§ **WORK ORDER**:
From the line with "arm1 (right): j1" to the line with "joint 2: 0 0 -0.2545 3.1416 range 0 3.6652", retype every line exactly, including those two, and leave out the rest of the data below.

(Records contained in a dataset)
>>>>>

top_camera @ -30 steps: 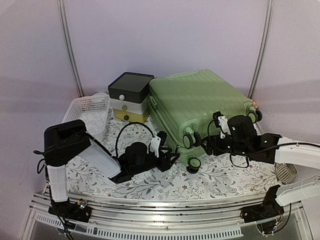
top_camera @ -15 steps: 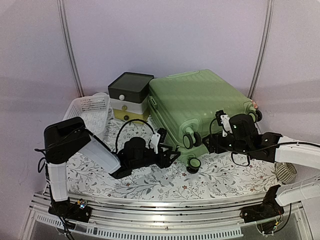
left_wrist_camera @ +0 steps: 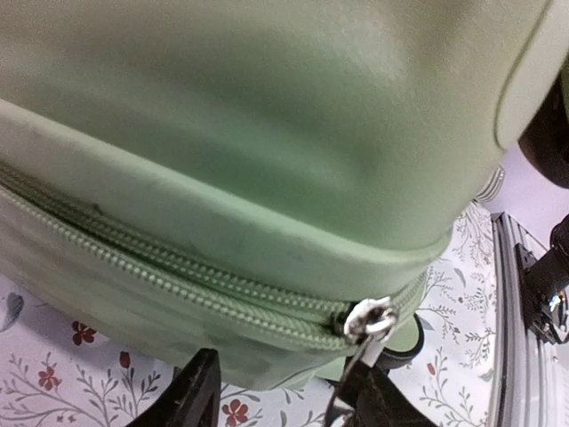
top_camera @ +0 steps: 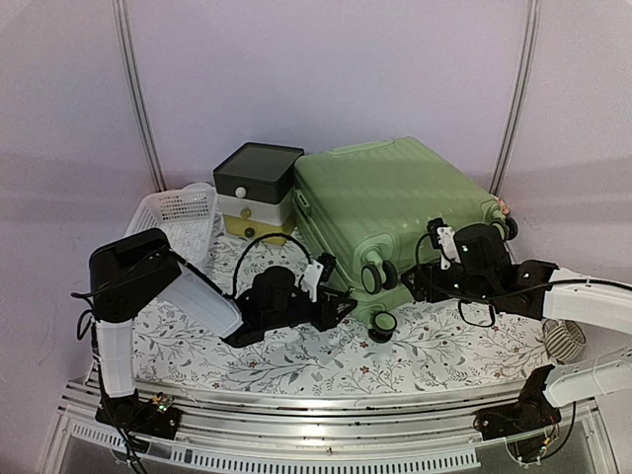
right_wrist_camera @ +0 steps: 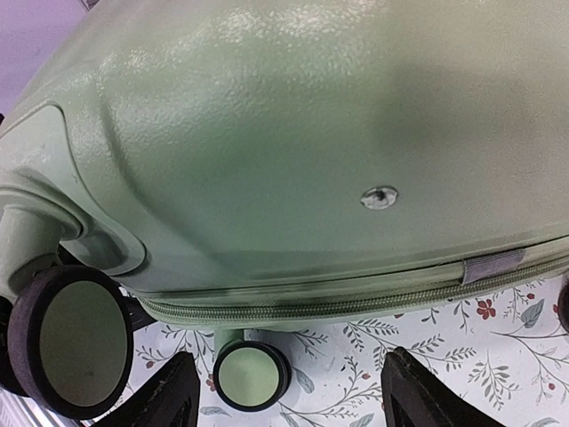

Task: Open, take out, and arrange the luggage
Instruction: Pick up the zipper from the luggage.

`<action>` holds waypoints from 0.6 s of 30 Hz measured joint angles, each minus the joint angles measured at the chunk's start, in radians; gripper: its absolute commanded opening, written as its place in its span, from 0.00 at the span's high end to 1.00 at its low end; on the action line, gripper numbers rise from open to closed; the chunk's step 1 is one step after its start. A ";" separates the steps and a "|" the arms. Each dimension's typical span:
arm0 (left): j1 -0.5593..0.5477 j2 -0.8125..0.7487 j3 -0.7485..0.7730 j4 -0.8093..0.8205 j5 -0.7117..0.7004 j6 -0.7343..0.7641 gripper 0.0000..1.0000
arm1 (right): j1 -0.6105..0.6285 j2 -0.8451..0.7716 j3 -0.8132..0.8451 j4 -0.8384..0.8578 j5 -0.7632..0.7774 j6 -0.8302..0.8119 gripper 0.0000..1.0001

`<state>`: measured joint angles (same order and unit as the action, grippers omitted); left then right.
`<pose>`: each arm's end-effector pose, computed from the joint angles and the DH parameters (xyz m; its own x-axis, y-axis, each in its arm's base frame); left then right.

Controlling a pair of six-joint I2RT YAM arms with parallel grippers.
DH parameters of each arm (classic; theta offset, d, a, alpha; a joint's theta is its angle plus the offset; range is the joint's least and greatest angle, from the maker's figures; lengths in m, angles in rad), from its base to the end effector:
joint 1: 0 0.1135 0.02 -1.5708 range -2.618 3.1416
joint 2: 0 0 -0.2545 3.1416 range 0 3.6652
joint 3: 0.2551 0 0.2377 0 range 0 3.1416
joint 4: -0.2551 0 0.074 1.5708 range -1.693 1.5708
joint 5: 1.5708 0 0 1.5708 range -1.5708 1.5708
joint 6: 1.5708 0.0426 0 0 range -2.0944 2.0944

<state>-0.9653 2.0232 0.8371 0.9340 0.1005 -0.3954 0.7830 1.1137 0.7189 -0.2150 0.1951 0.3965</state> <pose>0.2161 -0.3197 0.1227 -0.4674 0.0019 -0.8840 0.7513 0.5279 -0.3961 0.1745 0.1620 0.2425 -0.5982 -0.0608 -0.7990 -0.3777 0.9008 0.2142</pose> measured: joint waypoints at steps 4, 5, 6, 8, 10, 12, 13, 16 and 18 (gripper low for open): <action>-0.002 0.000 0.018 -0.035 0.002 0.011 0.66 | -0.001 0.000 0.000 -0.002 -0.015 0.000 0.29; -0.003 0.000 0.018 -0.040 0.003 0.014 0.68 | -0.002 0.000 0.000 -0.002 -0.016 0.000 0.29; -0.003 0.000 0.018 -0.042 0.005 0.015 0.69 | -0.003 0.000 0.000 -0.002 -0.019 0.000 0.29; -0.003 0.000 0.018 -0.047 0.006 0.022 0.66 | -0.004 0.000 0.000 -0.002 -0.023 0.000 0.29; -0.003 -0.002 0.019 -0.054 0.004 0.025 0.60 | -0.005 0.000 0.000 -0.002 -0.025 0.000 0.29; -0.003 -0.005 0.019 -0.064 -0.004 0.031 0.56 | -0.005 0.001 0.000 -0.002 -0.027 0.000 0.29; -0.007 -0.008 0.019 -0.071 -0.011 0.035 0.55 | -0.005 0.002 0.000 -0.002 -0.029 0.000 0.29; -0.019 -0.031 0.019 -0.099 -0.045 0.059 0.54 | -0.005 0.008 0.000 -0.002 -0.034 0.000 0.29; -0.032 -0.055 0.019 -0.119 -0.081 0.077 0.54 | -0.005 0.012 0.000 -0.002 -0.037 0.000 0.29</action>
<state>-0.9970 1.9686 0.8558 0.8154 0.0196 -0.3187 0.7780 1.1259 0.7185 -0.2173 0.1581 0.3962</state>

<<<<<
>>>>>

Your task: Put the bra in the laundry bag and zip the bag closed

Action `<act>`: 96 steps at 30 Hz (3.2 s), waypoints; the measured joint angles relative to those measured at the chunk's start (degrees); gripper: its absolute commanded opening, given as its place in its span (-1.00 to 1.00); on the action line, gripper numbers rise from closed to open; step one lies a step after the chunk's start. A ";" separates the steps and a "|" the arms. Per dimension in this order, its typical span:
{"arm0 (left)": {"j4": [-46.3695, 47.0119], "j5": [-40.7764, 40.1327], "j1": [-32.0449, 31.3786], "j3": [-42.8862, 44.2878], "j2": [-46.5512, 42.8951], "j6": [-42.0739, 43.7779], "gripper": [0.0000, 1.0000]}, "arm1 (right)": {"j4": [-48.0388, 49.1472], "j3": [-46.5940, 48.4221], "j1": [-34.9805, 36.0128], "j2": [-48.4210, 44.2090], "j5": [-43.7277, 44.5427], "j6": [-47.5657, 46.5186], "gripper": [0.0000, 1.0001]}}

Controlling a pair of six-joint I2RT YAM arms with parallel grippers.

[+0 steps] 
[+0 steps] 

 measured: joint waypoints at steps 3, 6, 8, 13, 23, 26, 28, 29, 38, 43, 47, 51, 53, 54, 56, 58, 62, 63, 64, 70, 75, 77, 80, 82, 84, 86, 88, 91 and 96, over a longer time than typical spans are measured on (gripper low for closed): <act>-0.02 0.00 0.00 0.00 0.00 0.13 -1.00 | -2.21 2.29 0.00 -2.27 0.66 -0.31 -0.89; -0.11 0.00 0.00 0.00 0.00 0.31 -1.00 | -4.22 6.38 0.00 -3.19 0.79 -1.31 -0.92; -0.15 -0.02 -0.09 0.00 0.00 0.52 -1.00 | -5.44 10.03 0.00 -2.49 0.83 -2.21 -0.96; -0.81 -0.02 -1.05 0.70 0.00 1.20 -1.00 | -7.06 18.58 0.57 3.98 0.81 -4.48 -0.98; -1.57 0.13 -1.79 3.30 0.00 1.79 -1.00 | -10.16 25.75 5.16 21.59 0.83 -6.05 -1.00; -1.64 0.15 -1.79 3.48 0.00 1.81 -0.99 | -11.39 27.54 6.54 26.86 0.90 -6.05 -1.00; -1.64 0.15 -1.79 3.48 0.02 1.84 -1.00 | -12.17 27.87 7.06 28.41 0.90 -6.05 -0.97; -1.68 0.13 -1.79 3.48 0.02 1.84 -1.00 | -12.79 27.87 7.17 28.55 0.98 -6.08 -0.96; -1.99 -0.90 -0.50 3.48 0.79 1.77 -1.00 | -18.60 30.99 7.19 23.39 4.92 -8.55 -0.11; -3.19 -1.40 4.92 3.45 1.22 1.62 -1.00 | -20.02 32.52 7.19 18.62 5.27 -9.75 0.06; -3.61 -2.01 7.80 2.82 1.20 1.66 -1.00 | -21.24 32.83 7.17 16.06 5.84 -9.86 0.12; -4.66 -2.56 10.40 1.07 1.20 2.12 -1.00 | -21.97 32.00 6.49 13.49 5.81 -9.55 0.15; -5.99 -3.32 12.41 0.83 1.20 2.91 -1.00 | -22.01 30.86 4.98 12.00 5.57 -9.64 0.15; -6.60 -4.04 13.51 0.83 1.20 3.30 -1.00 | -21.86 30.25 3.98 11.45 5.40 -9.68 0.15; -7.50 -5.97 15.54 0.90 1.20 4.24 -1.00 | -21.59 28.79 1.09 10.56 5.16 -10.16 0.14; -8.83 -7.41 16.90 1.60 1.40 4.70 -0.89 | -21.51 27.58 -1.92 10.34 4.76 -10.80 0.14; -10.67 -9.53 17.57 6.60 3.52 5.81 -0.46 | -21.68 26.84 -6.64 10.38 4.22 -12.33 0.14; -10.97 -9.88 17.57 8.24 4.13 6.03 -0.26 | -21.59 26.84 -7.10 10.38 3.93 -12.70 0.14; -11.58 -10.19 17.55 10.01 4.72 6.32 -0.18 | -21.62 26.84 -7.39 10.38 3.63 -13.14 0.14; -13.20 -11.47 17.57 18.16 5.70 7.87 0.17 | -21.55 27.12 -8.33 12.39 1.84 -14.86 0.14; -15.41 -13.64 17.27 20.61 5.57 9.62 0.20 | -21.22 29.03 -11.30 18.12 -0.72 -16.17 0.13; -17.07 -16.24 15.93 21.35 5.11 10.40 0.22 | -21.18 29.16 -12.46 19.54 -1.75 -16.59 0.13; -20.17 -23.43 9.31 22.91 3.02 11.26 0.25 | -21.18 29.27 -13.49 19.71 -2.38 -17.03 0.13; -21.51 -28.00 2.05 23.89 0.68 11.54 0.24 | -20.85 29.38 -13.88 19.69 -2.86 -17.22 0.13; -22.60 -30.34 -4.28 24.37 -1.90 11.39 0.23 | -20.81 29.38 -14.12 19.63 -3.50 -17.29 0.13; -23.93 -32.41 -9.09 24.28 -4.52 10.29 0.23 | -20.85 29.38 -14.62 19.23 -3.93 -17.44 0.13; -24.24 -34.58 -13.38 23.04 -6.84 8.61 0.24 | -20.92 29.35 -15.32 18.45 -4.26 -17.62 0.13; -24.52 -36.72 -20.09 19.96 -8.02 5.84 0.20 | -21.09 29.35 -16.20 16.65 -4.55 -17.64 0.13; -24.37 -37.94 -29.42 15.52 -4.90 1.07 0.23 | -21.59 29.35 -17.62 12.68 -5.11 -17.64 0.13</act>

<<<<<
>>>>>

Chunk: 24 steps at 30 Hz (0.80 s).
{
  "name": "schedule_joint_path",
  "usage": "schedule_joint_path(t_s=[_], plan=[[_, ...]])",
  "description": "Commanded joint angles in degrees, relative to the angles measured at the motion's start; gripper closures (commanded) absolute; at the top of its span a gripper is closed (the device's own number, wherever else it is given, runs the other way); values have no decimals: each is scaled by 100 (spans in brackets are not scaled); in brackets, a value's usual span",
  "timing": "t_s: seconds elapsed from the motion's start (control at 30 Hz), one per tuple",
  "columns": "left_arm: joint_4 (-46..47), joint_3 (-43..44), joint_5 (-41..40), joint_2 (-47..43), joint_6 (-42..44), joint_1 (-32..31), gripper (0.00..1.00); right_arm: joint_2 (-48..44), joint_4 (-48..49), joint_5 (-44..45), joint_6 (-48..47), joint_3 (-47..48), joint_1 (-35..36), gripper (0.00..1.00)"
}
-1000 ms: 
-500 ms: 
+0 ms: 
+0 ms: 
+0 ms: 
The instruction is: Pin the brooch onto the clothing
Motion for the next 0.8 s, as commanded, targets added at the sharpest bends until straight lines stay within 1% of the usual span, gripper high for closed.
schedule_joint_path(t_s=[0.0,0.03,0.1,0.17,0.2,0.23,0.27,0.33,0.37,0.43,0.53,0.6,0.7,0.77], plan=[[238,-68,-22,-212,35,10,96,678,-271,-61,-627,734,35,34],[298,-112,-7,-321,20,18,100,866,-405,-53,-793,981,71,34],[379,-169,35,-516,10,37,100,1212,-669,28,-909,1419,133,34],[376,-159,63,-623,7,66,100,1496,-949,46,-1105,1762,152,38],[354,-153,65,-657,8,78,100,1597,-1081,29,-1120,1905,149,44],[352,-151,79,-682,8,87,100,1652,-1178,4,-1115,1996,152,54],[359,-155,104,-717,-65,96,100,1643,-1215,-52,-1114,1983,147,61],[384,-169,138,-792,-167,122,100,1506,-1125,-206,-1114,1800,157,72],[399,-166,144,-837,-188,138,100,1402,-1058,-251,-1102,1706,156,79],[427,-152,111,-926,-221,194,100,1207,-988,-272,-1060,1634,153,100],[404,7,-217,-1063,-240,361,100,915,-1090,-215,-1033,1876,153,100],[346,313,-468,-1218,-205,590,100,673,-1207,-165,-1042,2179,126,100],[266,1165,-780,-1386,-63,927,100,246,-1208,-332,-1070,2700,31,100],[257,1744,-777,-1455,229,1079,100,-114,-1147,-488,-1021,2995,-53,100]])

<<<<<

§ **RESPONSE TO THIS TASK**:
arm1 (right): j1 -0.6105..0.6285 j2 -0.8451..0.7716 j3 -0.8132..0.8451 j4 -0.8384..0.8578 j5 -0.7632..0.7774 j6 -0.8302..0.8119 gripper 0.0000..1.0001

`<state>`: measured joint angles (same order and unit as the action, grippers omitted); left then right.
`<pose>`: each arm's end-effector pose, computed from the joint angles and the DH parameters (xyz m; its own x-axis, y-axis, each in its arm's base frame); left then right.

Controlling a pair of six-joint I2RT YAM arms with parallel grippers.
DH parameters of each arm (classic; theta offset, d, a, alpha; a joint's theta is its angle plus the offset; range is the joint's least and greatest angle, from the maker's figures; lengths in m, angles in rad), from its base to the end effector:
joint 1: 0 0.1135 0.02 -1.5708 range -2.618 3.1416
joint 2: 0 0 -0.2545 3.1416 range 0 3.6652

The exercise contains no remaining tasks.